Apple Vision for Node.js — native, fast, offline, no API keys required.

Uses macOS's built-in Vision framework via a compiled Swift binary. Works completely offline. No cloud services, no API keys, no Python, zero runtime dependencies.

Requirements

  • macOS 12+
  • Node.js 18+
  • Xcode Command Line Tools
xcode-select --install

Installation

npm install macos-vision

The native Swift binary is compiled automatically on install.

What this is (and isn't)

macos-vision gives you raw Apple Vision results — text, coordinates, bounding boxes, labels.

It is not a document pipeline. It does not:

  • Convert PDFs or images to Markdown
  • Understand document structure (headings, tables, paragraphs)
  • Chain multiple detections into a final report

For those use cases, use the raw output as input to an LLM or a post-processing layer of your own.


CLI

# OCR — plain text (default)
npx macos-vision photo.jpg

# Structured OCR blocks with bounding boxes
npx macos-vision --blocks photo.jpg

# Detect faces
npx macos-vision --faces photo.jpg

# Detect barcodes and QR codes
npx macos-vision --barcodes photo.jpg

# Detect rectangular shapes
npx macos-vision --rectangles photo.jpg

# Find document boundary
npx macos-vision --document photo.jpg

# Classify image content
npx macos-vision --classify photo.jpg

# Run all detections at once
npx macos-vision --all photo.jpg

Multiple flags can be combined: npx macos-vision --blocks --faces --classify photo.jpg

Structured results are printed as JSON to stdout.


API

import { ocr, detectFaces, detectBarcodes, detectRectangles, detectDocument, classify } from 'macos-vision'

// OCR — plain text
const text = await ocr('photo.jpg')

// OCR — structured blocks with bounding boxes
const blocks = await ocr('photo.jpg', { format: 'blocks' })

// Detect faces
const faces = await detectFaces('photo.jpg')

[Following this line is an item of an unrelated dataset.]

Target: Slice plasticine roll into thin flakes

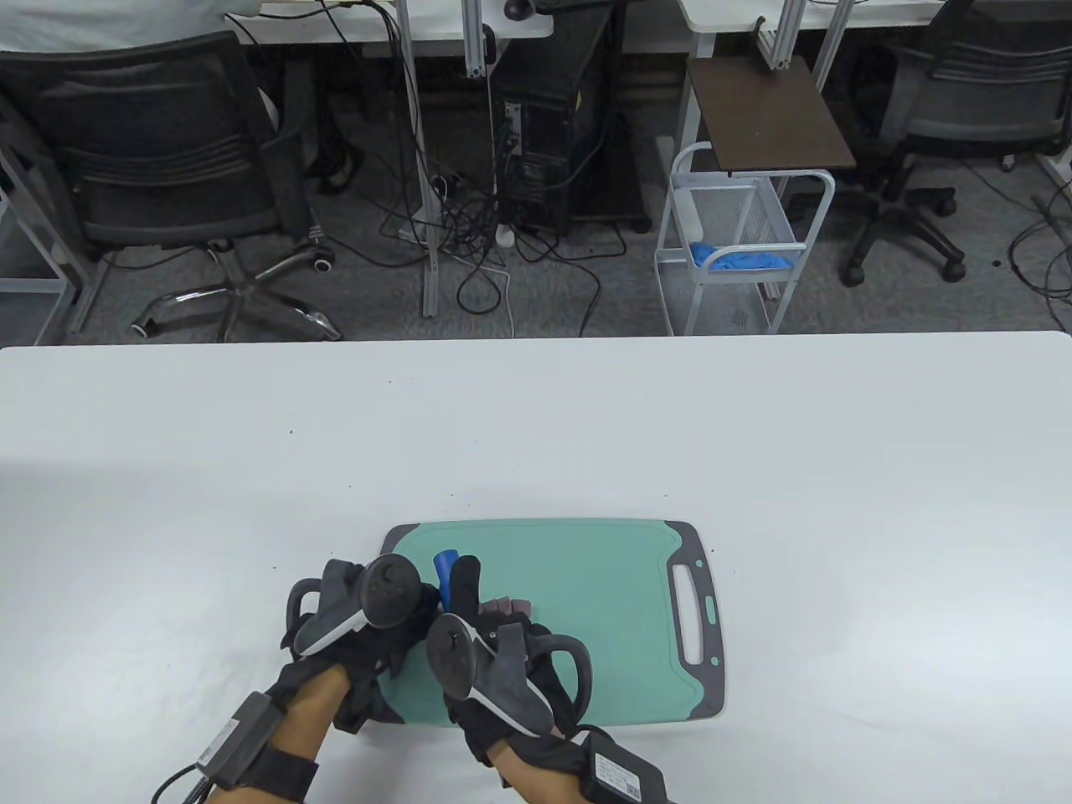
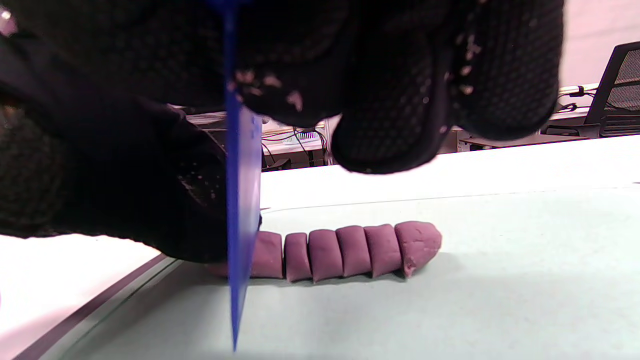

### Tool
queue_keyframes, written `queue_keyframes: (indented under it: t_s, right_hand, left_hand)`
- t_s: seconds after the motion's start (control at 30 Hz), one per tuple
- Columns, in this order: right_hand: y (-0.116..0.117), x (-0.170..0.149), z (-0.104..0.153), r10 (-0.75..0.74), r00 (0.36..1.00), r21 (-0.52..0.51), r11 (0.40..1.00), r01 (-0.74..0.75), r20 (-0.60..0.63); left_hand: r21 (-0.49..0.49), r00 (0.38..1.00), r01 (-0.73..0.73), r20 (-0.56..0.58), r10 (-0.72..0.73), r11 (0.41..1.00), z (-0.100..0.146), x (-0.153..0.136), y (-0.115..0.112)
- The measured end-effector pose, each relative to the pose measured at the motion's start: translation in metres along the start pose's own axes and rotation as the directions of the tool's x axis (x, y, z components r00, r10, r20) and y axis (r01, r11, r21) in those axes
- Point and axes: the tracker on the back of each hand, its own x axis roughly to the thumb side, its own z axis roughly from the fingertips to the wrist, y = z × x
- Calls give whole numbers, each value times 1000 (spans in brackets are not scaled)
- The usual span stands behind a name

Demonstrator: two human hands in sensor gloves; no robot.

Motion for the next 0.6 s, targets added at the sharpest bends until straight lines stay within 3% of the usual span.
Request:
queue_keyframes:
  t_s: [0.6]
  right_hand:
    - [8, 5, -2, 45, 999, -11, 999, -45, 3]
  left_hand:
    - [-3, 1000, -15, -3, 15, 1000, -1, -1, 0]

// Detect barcodes and QR codes
const codes = await detectBarcodes('invoice.jpg')

// Detect rectangular shapes (tables, forms, cards)
const rects = await detectRectangles('document.jpg')

// Find document boundary in a photo
const doc = await detectDocument('photo.jpg') // DocumentBounds | null

// Classify image content
const labels = await classify('photo.jpg')

// Layout inference — unified reading-order-sorted representation
const layout = inferLayout({ textBlocks: blocks, faces, barcodes: codes })
// layout is LayoutBlock[] — ready to feed into a Markdown renderer or LLM context

Layout inference

inferLayout merges raw Vision results into a unified LayoutBlock[] sorted in reading order (top-to-bottom, left-to-right). Text blocks are grouped into lines and paragraphs using geometric heuristics.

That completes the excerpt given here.